### AVAILABLE DATA

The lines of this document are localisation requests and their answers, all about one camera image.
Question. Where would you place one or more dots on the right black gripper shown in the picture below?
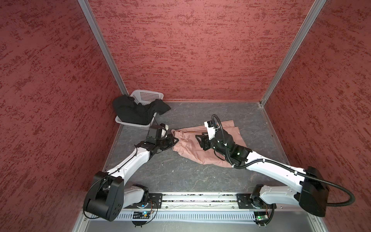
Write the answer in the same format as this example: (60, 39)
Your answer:
(204, 141)

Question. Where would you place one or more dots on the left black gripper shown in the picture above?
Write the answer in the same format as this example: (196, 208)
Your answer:
(170, 137)

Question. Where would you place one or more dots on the pink shorts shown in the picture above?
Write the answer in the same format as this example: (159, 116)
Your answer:
(188, 146)

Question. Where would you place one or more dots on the black shorts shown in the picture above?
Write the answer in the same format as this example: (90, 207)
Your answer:
(136, 113)

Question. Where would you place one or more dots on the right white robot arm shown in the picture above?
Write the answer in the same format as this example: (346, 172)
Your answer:
(300, 187)

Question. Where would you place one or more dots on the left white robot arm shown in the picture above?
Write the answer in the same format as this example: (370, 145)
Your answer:
(108, 195)

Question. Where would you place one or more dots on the white plastic laundry basket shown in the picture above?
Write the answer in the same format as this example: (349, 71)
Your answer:
(144, 97)

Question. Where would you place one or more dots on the left circuit board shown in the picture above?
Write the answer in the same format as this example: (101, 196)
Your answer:
(141, 215)

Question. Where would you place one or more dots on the circuit board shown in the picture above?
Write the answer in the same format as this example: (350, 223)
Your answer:
(141, 215)
(261, 217)

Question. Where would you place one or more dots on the right circuit board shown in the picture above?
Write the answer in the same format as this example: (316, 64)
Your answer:
(261, 217)

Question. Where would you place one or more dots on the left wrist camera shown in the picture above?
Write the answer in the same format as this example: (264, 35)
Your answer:
(156, 132)

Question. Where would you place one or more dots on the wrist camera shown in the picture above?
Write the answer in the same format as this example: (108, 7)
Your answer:
(212, 128)
(156, 132)

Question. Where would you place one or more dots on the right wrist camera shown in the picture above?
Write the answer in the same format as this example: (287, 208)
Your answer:
(212, 128)

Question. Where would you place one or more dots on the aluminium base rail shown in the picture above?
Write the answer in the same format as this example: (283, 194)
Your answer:
(217, 200)

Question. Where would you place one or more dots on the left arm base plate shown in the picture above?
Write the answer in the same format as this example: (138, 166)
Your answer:
(150, 200)

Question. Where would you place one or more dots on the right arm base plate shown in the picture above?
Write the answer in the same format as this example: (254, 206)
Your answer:
(245, 201)

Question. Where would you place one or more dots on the white slotted cable duct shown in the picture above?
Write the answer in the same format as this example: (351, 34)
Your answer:
(193, 216)

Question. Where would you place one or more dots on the left aluminium corner post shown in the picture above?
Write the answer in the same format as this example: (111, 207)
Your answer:
(89, 15)

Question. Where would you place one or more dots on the aluminium corner post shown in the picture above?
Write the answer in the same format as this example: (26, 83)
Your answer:
(89, 15)
(299, 38)

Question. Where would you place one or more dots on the right aluminium corner post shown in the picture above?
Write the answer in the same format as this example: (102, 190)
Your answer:
(299, 38)

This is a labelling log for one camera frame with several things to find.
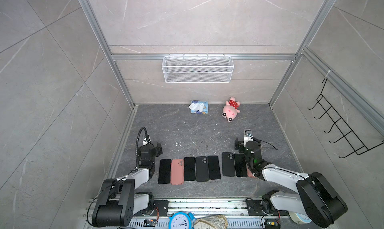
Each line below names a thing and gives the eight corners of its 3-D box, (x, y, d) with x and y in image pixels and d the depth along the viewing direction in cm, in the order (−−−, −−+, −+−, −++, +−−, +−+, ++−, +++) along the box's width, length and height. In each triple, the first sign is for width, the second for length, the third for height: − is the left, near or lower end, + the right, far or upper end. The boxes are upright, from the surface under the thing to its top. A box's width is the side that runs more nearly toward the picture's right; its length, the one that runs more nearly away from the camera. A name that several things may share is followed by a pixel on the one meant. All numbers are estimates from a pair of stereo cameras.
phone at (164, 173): (157, 183, 83) (156, 182, 81) (161, 160, 92) (160, 158, 90) (170, 183, 83) (169, 182, 81) (172, 160, 92) (172, 158, 90)
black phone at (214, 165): (209, 179, 85) (209, 177, 82) (207, 158, 93) (208, 155, 90) (220, 179, 85) (221, 177, 82) (218, 158, 93) (218, 155, 90)
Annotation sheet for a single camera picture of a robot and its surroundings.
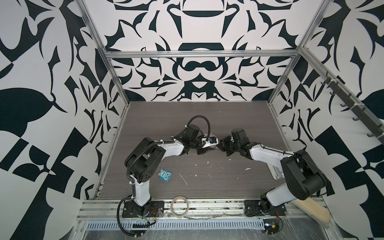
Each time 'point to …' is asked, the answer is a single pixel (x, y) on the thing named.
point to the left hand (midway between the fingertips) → (214, 141)
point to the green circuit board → (271, 226)
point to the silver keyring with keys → (213, 147)
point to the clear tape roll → (175, 214)
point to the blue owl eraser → (165, 175)
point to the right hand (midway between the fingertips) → (215, 141)
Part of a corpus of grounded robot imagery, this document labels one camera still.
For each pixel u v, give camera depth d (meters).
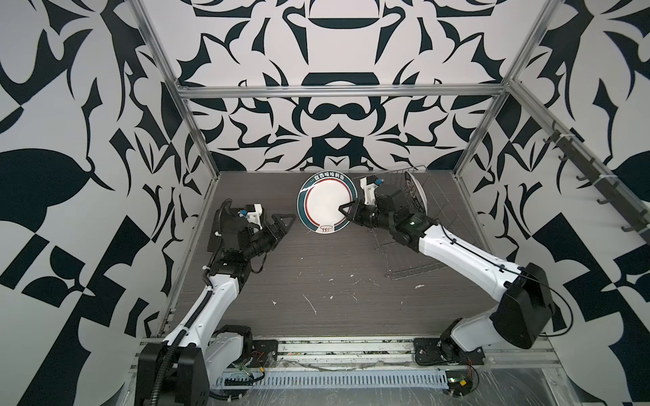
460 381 0.71
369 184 0.72
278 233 0.70
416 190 0.91
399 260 0.94
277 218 0.71
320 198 0.83
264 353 0.73
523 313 0.41
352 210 0.69
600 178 0.59
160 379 0.36
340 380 0.65
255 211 0.74
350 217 0.73
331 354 0.76
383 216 0.61
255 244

######

» WHAT YOU NEED TO DO
Could you restate every entry above word for word, leaving out the pictures?

» RESULT FOR THIS EXERCISE
The lines of this document are localisation requests and their answers, all about one camera image.
Question. Where would you place one or more dots on the right black gripper shown in the picture below?
Write the answer in the same format as this example: (60, 39)
Your answer:
(204, 141)

Question. Where would you place one or more dots on the left black gripper shown in the picture above?
Write the answer in the same format as this example: (196, 208)
Your answer:
(170, 137)

Question. Where would you place one or more dots on the pink shorts shown in the picture above?
Write the answer in the same format as this example: (159, 116)
Your answer:
(188, 146)

Question. Where would you place one or more dots on the black shorts shown in the picture above?
Write the answer in the same format as this example: (90, 207)
Your answer:
(136, 113)

Question. Where would you place one or more dots on the right white robot arm shown in the picture above?
Write the answer in the same format as this example: (346, 172)
Your answer:
(300, 187)

Question. Where would you place one or more dots on the left white robot arm shown in the picture above?
Write the answer in the same format as this example: (370, 145)
Your answer:
(108, 195)

Question. Where would you place one or more dots on the white plastic laundry basket shown in the picture above?
Write the answer in the same format as this example: (349, 71)
Your answer:
(144, 97)

Question. Where would you place one or more dots on the left circuit board shown in the picture above?
Write the answer in the same format as this example: (101, 196)
Your answer:
(141, 215)

Question. Where would you place one or more dots on the circuit board shown in the picture above?
Write the answer in the same format as this example: (350, 223)
Your answer:
(141, 215)
(261, 217)

Question. Where would you place one or more dots on the right circuit board shown in the picture above?
Write the answer in the same format as this example: (316, 64)
Your answer:
(261, 217)

Question. Where would you place one or more dots on the left wrist camera shown in the picture above?
Write the answer in the same format as this example: (264, 35)
Your answer:
(156, 132)

Question. Where would you place one or more dots on the wrist camera shown in the picture above?
Write the answer in the same format as this example: (108, 7)
Your answer:
(212, 128)
(156, 132)

Question. Where would you place one or more dots on the right wrist camera shown in the picture above?
Write the answer in the same format as this example: (287, 208)
Your answer:
(212, 128)

Question. Where would you place one or more dots on the aluminium base rail shown in the picture above?
Write the answer in the same format as this example: (283, 194)
Your answer:
(217, 200)

Question. Where would you place one or more dots on the left arm base plate shown in the picture above?
Write the answer in the same format as this example: (138, 166)
Your answer:
(150, 200)

Question. Where would you place one or more dots on the right arm base plate shown in the picture above?
Write the answer in the same format as this example: (254, 206)
Your answer:
(245, 201)

Question. Where would you place one or more dots on the white slotted cable duct shown in the picture above?
Write the answer in the same format as this example: (351, 34)
Your answer:
(193, 216)

Question. Where would you place one or more dots on the left aluminium corner post shown in the picture above?
Write the answer in the same format as this example: (111, 207)
Your answer:
(89, 15)

Question. Where would you place one or more dots on the aluminium corner post shown in the picture above?
Write the answer in the same format as this example: (26, 83)
Your answer:
(89, 15)
(299, 38)

Question. Where would you place one or more dots on the right aluminium corner post shown in the picture above?
Write the answer in the same format as this example: (102, 190)
Your answer:
(299, 38)

This is a labelling log for one camera frame with several things to find.
Each line below names a thing and gives the eight corners of its 3-D box, (x, y, d) with x and y in image pixels and d the depth along the viewing direction in cm, in the order (−−−, −−+, −+−, −++, +−−, +−+, ++−, +++) along the box's width, length and height. In each triple, the first sign is for width, the second for length, the third for height: − is the left, near or lower end, + the right, far or upper end. The boxes are upright, from the surface under the thing to its top. A box's width is the side that runs more nearly toward the picture's right; its length, the one that runs more nearly away from the camera. A name that several things may share is followed by a pixel on the one meant. All numbers are estimates from a pair of stereo cameras.
phone at (164, 173): (157, 183, 83) (156, 182, 81) (161, 160, 92) (160, 158, 90) (170, 183, 83) (169, 182, 81) (172, 160, 92) (172, 158, 90)
black phone at (214, 165): (209, 179, 85) (209, 177, 82) (207, 158, 93) (208, 155, 90) (220, 179, 85) (221, 177, 82) (218, 158, 93) (218, 155, 90)
Annotation sheet for a single camera picture of a robot and its surroundings.
Each time 'point to …' is asked, the answer is a single pixel (x, y) on the thing named.
point to the left hand (midway between the fingertips) → (214, 141)
point to the green circuit board → (271, 226)
point to the silver keyring with keys → (213, 147)
point to the clear tape roll → (175, 214)
point to the blue owl eraser → (165, 175)
point to the right hand (midway between the fingertips) → (215, 141)
Part of a corpus of grounded robot imagery, this document labels one camera still.
For each pixel u v, give camera depth d (meters).
460 381 0.71
369 184 0.72
278 233 0.70
416 190 0.91
399 260 0.94
277 218 0.71
320 198 0.83
264 353 0.73
523 313 0.41
352 210 0.69
600 178 0.59
160 379 0.36
340 380 0.65
255 211 0.74
350 217 0.73
331 354 0.76
383 216 0.61
255 244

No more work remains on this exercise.